§ **Problem details**
Taking the line with "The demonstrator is" as the first and the last line of the entries as the final one, copy that span exactly.

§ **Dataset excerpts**

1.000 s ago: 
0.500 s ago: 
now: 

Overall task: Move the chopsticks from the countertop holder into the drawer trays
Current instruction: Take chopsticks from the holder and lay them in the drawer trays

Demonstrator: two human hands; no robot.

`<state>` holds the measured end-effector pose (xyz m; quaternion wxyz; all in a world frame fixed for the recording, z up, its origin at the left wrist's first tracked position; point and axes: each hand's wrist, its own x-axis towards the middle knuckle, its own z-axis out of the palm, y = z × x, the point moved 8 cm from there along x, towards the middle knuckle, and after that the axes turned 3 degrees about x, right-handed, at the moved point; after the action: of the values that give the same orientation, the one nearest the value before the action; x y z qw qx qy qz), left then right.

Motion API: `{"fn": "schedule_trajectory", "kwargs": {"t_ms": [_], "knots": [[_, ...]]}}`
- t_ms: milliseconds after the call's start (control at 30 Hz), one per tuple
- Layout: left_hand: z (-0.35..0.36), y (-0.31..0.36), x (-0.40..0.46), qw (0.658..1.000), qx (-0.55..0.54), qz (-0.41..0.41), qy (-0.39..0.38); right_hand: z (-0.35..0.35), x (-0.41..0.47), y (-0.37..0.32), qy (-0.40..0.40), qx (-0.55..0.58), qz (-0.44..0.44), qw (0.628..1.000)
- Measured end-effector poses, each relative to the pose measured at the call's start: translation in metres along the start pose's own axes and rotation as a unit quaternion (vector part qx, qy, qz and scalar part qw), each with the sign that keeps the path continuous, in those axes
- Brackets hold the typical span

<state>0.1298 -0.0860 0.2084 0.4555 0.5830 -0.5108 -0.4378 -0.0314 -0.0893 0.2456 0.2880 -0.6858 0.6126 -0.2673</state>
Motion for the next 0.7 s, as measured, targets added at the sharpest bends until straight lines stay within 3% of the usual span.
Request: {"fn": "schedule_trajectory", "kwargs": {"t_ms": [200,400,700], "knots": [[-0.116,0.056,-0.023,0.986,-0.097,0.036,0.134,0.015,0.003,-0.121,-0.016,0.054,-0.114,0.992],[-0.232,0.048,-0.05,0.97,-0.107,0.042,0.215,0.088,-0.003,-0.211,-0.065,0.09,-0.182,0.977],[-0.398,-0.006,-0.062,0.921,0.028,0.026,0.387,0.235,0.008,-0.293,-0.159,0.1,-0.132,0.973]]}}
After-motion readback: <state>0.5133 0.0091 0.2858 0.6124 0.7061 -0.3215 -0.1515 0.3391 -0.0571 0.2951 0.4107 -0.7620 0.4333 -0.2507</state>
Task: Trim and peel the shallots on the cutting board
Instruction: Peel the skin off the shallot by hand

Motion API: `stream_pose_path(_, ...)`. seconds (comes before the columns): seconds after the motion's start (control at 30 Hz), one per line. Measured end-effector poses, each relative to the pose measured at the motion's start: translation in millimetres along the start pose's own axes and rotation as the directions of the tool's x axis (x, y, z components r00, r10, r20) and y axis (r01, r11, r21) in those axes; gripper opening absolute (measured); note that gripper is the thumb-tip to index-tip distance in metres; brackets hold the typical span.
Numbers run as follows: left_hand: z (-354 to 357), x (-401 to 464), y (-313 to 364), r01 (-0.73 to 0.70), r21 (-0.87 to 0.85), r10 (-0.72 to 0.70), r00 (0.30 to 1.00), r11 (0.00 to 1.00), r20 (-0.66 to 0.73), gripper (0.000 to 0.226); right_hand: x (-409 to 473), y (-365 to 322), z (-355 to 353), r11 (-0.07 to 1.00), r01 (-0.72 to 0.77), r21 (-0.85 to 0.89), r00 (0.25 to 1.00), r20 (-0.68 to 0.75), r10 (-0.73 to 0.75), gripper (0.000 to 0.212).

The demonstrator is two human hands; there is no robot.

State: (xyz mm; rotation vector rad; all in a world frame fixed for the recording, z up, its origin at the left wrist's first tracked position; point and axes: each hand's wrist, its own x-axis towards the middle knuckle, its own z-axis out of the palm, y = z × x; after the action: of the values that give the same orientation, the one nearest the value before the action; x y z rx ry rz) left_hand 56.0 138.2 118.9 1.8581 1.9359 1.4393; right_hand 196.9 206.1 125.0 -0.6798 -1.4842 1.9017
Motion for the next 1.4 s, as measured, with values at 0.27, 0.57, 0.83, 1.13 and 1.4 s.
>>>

§ **Exercise result**
The demonstrator is two human hands; there is no robot.

State: (xyz mm; rotation vector rad; all in a world frame fixed for the recording, z up, its origin at the left wrist's first tracked position; point and axes: each hand's wrist, its own x-axis towards the middle knuckle, its own z-axis out of the palm, y = z × x; after the action: of the values that give the same orientation, the one nearest the value before the action; x y z rx ry rz) left_hand 56.0 138.2 118.9 1.8581 1.9359 1.4393; right_hand 196.9 206.1 125.0 -0.6798 -1.4842 1.9017
Motion for the next 1.4 s, as measured, with values at 0.27, 0.57, 0.83, 1.13 and 1.4 s.
>>>

The output contains nothing more.